For all those little papers scattered across your desk
Some insist that commit subjects be capitalized. Does this actually happen in practice?
Here’s a quick analysis of the Git source repository (see my fields script or use your own):
git log --oneline --no-decorate | fields 2 |
tee >(grep -c '^[[:lower:]]' >lower) >(grep -c '^[[:upper:]]' >upper) >/dev/null
diff -y lower upper
# => 44019 | 30636
Looks roughly even, with a slight preference for lower case words (~59%).
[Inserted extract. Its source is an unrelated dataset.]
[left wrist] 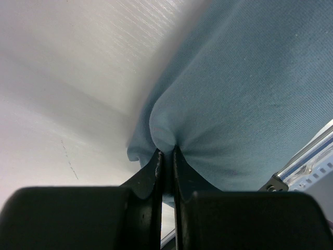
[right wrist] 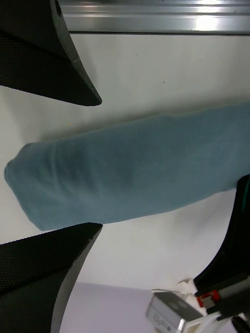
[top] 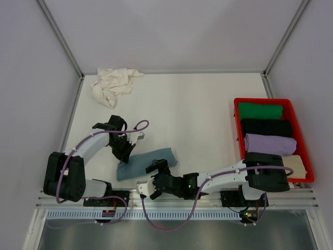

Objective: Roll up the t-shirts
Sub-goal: Roll the tshirt

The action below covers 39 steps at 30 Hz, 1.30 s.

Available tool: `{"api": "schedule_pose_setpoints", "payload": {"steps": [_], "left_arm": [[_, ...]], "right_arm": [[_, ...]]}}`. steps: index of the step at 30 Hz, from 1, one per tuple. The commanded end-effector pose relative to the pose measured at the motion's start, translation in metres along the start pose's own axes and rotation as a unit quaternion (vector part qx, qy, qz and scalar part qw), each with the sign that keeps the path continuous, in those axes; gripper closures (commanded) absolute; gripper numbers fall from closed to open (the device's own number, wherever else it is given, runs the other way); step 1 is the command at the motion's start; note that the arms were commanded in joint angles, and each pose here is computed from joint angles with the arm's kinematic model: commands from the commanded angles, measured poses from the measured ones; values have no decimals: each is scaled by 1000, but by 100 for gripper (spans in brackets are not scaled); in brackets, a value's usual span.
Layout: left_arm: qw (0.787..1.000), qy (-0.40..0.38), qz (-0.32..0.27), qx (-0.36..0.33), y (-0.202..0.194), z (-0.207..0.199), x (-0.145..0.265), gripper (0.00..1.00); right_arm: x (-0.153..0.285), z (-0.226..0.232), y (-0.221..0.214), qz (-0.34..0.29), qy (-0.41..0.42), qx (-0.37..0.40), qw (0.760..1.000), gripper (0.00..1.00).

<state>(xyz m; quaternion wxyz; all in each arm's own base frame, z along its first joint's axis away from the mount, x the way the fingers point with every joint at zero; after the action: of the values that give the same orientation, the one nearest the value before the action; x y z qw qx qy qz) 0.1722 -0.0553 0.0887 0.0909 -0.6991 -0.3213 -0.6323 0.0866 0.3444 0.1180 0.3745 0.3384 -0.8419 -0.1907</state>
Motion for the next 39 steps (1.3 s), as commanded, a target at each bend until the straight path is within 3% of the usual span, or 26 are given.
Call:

But if we filter out automatic messages from merges and reverts:
git log --oneline --no-decorate | fields 2 |
tee >(grep -c '^[[:lower:]]' >lower) \
>(grep -v -e Merge -e Revert | grep -c '^[[:upper:]]' >upper) >/dev/null
diff -y lower upper
# => 44019 | 11423
Well, that’s just above 79% preference for lowercase.
Measurements taken from the branch I happened to be on, which is daee763610 (completion: repair config completion for Zsh, 2024-12-29).
Note that the total from the first report (74655) undercounts the number of
commits by about 1109 according to git rev-list --count HEAD
. This is exactly
the number of commits output by
git log --oneline --no-decorate | fields 2 | grep -cv -e '^[[:lower:]]' -e '^[[:upper:]]'
Here’s a histogram of the starts that got omitted by my simple measure (remove
-c
on the previous grep
and pipe to sort | uniq -c | sort -rn
):
892 [PATCH]
36 .mailmap:
19 [PATCH
14 "git
12 .gitignore:
9 .gitattributes:
4 __attribute__:
4 2.36
4 *:
3 [patch]
3 .mailmap
3 --walk-reflogs:
3 --pretty=format:
3 *.sh:
3 *.h:
3 *.c
3 *.[ch]:
3 'git
3 "log
3 "Assume
2 {fetch,upload}-pack:
2 0th
2 -u
2 --dirstat:
2 *.[ch]
2 (trivial)
2 $EMAIL
2 "remote
2 "rebase
2 "make
1 {upload,receive}-pack
1 {reset,merge}:
1 {lock,commit,rollback}_packed_refs():
1 {cvs,svn}import:
1 {builtin/*,repository}.c:
1 `git
1 _XOPEN_SOURCE
1 _GIT_INDEX_OUTPUT:
1 \n
1 [fr]
1 ?alloc:
1 3%
1 2.3.2
1 .gitignore
1 .github/workflows/main.yml:
1 .github/PULL_REQUEST_TEMPLATE.md:
1 ./configure.ac:
1 -Wuninitialized:
1 -Wold-style-definition
1 --utf8
1 --summary
1 --prune
1 --name-only,
1 --format=pretty:
1 --dirstat-by-file:
1 --base-path-relaxed
1 *config.txt:
1 *.h
1 (various):
1 (squash)
1 (short)
1 (revert
1 (encode_85,
1 (cvs|svn)import:
1 (Hopefully)
1 'make
1 'git-merge':
1 'build'
1 $GIT_COMMON_DIR:
1 "test"
1 "reset
1 "needs
1 "lib-diff"
1 "init-db"
1 "git-tag
1 "git-push
1 "git-merge":
1 "git-fetch
1 "git-apply
1 "git-add
1 "git"
1 "format-patch
1 "diff
1 "current_exec_path"
1 "core.sharedrepository
1 "color.diff
1 "checkout
1 "branch
1 "blame
1 "assume
1 "add
1
Just for kicks, if I try the 2nd word of the commit message in those cases:
git log --oneline --no-decorate | fields 2 3 |
grep -v -e '^[[:lower:]]' -e '^[[:upper:]]' | fields 2 |
tee >(grep -c '^[[:lower:]]' >lower) >(grep -c '^[[:upper:]]' >upper) >/dev/null
diff -y lower upper
# => 491 | 567
We’re still undercounting by 51, but the above doesn’t modify our results much (essentially still within the rounding I used). The 51 commits ought to be in the noise. Even attributing them all as upper case, the rounded percentages don’t change.